Risk, trust, and the human edge
It is tempting to wave away risk in the excitement of a new capability. We should resist that. As Yuri reminded the room, adversaries get more efficient too. “AI is the thing that multiplied scams,” he warned, “and that’s what made these scams so efficient.” AI is already multiplying social engineering, deepfakes, and enterprise scams. The correct response is not to hide. It is to build defenses that are just as efficient. That means verification by default, tighter identity controls, and agents that can detect anomalies in the same places they now automate work.
Reliability is not only a security problem. In industry it is also a data problem. Sensors drift. Hardware weathers. Models that worked last week can slide out of calibration this week. The answer is not a single clever trick. It is a process. Validate data from multiple sources. Recalibrate on a routine cadence. Give the system a way to tell you when it is outside its comfort zone and needs a human.
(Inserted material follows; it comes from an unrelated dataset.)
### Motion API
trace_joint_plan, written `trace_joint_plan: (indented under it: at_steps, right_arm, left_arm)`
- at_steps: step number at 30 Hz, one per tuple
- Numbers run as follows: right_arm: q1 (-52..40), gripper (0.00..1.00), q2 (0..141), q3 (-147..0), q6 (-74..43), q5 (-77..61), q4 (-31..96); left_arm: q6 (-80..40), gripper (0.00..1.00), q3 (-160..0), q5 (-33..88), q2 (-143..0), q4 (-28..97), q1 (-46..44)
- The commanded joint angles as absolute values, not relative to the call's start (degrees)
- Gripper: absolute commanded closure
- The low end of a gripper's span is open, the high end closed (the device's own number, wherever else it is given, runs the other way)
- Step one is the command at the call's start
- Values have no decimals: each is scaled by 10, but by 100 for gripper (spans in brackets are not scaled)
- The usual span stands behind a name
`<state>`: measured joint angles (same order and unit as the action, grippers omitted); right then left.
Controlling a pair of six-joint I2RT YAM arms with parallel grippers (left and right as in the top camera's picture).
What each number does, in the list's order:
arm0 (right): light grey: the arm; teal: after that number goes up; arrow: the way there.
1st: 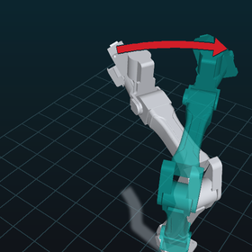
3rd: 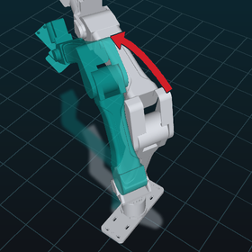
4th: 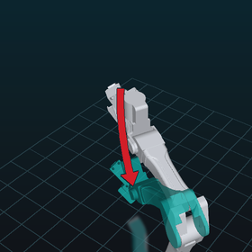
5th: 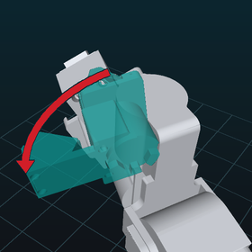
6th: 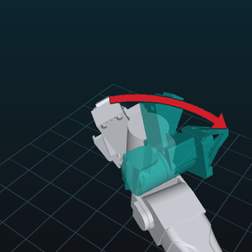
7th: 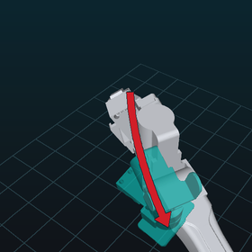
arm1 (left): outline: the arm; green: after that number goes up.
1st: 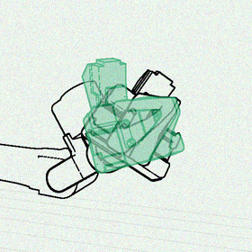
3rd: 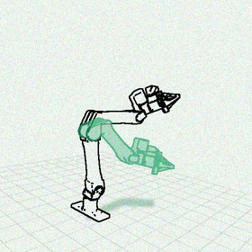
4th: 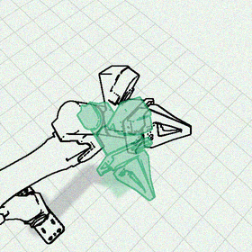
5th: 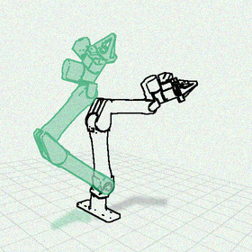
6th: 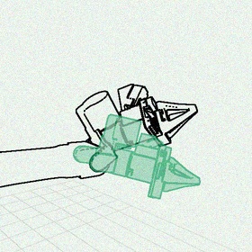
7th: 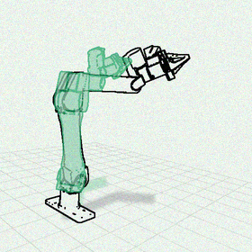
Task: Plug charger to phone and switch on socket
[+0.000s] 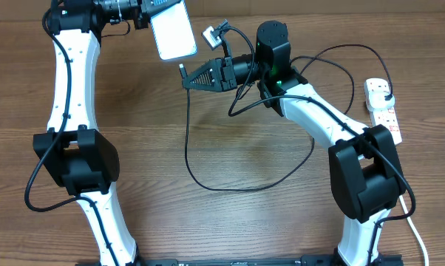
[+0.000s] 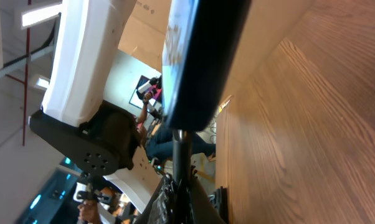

The most encouraging thread in all three conversations was about creativity. We like to believe it is what makes us human. Yuri’s line captured the balance leaders should aim for: “AI-assisted, human-generated creativity is the future.” He also cautioned against a common trap: “over-reliance on AI is another bias that a lot of people have.” I do not believe everything becomes automated. I do believe that becomes the norm. It respects human judgment. It scales human taste and intent.
A leader’s playbook for the outcome economy
If you lead a team or a product, here is how to start.
Pick one outcome. Make it specific and near term. For example, reduce average resolution time for a certain class of customer issues by a clear percentage. Instrument your system so you can see it. If you cannot measure it, you cannot price it or govern it.
Deploy one copilot agent where you have human capacity to review. Use it to draft requirements, plans, or code changes, and track accept or reject rates. As acceptance rises, allow the agent to execute a narrow class of actions within guardrails. Treat each expansion like a product launch. You are giving authority. That deserves care.
Where you sell software, pick one flow where you can link price to value. Offer a pilot where a customer pays only when the outcome happens. Use it to learn how to meter and how to share risk and reward.
Train your people in the skills that compound in this new world. Problem decomposition. Requirements writing. Guardrail design. Data contracts. These are not side notes. They are the new craft.
Institute a monthly review that looks like an air safety meeting. What went right. What drifted. What failed safe. What failed in a way we did not expect. Improve the playbook and the code.
This is the simplest way to navigate the noise.
Buy outcomes. Price outcomes. Staff for outcomes. Judge your AI by what it accomplishes, not what it consumes. Ship value, not just software.